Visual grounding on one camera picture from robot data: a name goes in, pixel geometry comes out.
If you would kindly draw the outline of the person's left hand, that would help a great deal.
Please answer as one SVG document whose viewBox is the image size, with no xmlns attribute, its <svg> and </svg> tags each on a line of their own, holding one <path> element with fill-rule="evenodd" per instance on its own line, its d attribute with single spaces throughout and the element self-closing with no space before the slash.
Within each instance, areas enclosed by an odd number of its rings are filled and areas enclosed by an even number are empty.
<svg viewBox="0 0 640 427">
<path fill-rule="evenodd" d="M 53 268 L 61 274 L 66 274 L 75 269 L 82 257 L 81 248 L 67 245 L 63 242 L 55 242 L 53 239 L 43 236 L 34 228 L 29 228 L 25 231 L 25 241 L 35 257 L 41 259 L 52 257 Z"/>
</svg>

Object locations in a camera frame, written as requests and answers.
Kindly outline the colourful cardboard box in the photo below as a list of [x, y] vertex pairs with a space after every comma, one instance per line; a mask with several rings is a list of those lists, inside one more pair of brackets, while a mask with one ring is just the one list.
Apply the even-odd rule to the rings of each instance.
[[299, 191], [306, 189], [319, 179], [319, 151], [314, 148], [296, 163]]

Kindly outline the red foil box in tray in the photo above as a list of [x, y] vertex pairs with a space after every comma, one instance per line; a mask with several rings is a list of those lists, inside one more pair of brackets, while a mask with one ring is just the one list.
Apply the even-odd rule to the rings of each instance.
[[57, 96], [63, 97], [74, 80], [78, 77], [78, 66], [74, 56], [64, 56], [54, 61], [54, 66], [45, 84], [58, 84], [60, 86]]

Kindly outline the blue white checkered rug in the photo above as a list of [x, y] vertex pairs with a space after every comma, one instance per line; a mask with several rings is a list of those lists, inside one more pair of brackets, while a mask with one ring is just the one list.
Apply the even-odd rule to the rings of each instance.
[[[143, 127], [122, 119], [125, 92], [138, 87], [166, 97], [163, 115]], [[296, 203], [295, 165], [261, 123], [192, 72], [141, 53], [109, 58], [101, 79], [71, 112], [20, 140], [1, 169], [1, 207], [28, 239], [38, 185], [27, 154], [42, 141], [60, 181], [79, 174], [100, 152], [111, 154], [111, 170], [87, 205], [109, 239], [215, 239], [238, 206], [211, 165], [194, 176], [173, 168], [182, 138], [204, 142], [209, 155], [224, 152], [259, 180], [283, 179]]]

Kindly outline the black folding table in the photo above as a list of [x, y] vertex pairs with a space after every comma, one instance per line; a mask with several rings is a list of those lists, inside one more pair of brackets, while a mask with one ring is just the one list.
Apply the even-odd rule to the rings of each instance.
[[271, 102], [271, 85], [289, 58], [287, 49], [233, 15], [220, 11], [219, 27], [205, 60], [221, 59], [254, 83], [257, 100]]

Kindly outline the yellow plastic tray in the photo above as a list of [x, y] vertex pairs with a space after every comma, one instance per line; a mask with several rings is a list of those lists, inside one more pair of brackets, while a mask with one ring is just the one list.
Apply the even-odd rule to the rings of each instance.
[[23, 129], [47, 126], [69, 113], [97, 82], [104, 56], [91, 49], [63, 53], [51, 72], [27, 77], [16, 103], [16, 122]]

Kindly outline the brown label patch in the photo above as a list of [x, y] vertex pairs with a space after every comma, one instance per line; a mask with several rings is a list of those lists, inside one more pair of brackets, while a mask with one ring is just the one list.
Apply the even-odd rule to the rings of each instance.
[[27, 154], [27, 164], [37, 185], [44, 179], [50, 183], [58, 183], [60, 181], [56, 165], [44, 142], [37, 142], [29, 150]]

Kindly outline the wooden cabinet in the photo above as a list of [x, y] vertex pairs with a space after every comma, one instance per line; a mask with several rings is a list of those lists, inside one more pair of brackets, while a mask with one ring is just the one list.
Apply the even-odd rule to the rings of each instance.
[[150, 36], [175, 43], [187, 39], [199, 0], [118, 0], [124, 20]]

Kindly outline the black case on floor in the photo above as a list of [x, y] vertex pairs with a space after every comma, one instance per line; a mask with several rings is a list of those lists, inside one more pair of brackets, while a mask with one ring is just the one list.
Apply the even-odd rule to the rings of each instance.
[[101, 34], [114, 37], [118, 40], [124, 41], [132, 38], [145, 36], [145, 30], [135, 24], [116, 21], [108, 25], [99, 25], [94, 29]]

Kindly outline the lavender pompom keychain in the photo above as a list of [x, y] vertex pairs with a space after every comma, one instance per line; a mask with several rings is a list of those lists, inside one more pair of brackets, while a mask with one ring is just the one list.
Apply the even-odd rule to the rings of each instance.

+---+

◆ **Prompt**
Your answer must be an exact copy of every entry above.

◆ **Written answer**
Visual grounding on one camera picture from robot data: a name goes in, pixel geometry comes out.
If you would kindly draw the outline of the person's left hand, that would help a great deal.
Please answer as one SVG document whose viewBox is the image size, with no xmlns attribute, its <svg> and </svg> tags each on a line of their own, holding one <path> element with fill-rule="evenodd" per instance on its own line, its d attribute with single spaces throughout and the element self-closing with no space before the slash.
Within each instance, areas enclosed by an odd number of its rings are filled and areas enclosed by an even number are empty.
<svg viewBox="0 0 640 427">
<path fill-rule="evenodd" d="M 53 268 L 61 274 L 66 274 L 75 269 L 82 257 L 81 248 L 67 245 L 63 242 L 55 242 L 53 239 L 43 236 L 34 228 L 29 228 L 25 231 L 25 241 L 35 257 L 41 259 L 52 257 Z"/>
</svg>

Object locations in a camera frame, written as requests and answers.
Kindly outline the colourful cardboard box in the photo below as a list of [x, y] vertex pairs with a space after every comma, one instance per line; a mask with several rings is a list of those lists, inside one more pair of brackets, while a mask with one ring is just the one list.
Apply the even-odd rule to the rings of each instance.
[[299, 191], [306, 189], [319, 179], [319, 151], [314, 148], [296, 163]]

Kindly outline the red foil box in tray in the photo above as a list of [x, y] vertex pairs with a space after every comma, one instance per line; a mask with several rings is a list of those lists, inside one more pair of brackets, while a mask with one ring is just the one list.
Apply the even-odd rule to the rings of each instance.
[[57, 96], [63, 97], [74, 80], [78, 77], [78, 66], [74, 56], [64, 56], [54, 61], [54, 66], [45, 84], [58, 84], [60, 86]]

Kindly outline the blue white checkered rug in the photo above as a list of [x, y] vertex pairs with a space after every comma, one instance per line; a mask with several rings is a list of those lists, inside one more pair of brackets, while a mask with one ring is just the one list.
Apply the even-odd rule to the rings of each instance.
[[[143, 127], [122, 119], [125, 92], [138, 87], [166, 97], [163, 115]], [[296, 203], [295, 165], [261, 123], [192, 72], [141, 53], [109, 58], [101, 79], [71, 112], [20, 140], [1, 169], [1, 207], [28, 239], [38, 185], [27, 154], [42, 141], [60, 181], [79, 174], [100, 152], [111, 154], [111, 170], [87, 205], [109, 239], [215, 239], [238, 206], [211, 165], [194, 176], [173, 168], [182, 138], [204, 142], [209, 155], [224, 152], [259, 180], [283, 179]]]

Kindly outline the black folding table in the photo above as a list of [x, y] vertex pairs with a space after every comma, one instance per line; a mask with several rings is a list of those lists, inside one more pair of brackets, while a mask with one ring is just the one list.
Apply the even-odd rule to the rings of each instance.
[[271, 102], [271, 85], [289, 58], [287, 49], [233, 15], [220, 11], [219, 27], [205, 60], [221, 59], [254, 83], [257, 100]]

Kindly outline the yellow plastic tray in the photo above as a list of [x, y] vertex pairs with a space after every comma, one instance per line; a mask with several rings is a list of those lists, inside one more pair of brackets, while a mask with one ring is just the one list.
Apply the even-odd rule to the rings of each instance.
[[23, 129], [47, 126], [69, 113], [97, 82], [104, 56], [91, 49], [63, 53], [51, 72], [27, 77], [16, 103], [16, 122]]

Kindly outline the brown label patch in the photo above as a list of [x, y] vertex pairs with a space after every comma, one instance per line; a mask with several rings is a list of those lists, inside one more pair of brackets, while a mask with one ring is just the one list.
Apply the even-odd rule to the rings of each instance.
[[27, 154], [27, 164], [37, 185], [44, 179], [50, 183], [58, 183], [60, 181], [56, 165], [44, 142], [37, 142], [29, 150]]

Kindly outline the wooden cabinet in the photo above as a list of [x, y] vertex pairs with a space after every comma, one instance per line; a mask with several rings is a list of those lists, inside one more pair of brackets, while a mask with one ring is just the one list.
Apply the even-odd rule to the rings of each instance.
[[150, 36], [175, 43], [187, 39], [199, 0], [118, 0], [124, 20]]

Kindly outline the black case on floor in the photo above as a list of [x, y] vertex pairs with a space after every comma, one instance per line; a mask with several rings is a list of those lists, inside one more pair of brackets, while a mask with one ring is just the one list.
Apply the even-odd rule to the rings of each instance.
[[101, 34], [114, 37], [118, 40], [124, 41], [132, 38], [145, 36], [145, 30], [135, 24], [116, 21], [108, 25], [99, 25], [94, 29]]

Kindly outline the lavender pompom keychain in the photo above as a list of [x, y] vertex pairs with a space after every comma, one instance per line; a mask with several rings is a list of those lists, inside one more pair of brackets, while a mask with one ring is just the one list.
Apply the even-odd rule to the rings of each instance.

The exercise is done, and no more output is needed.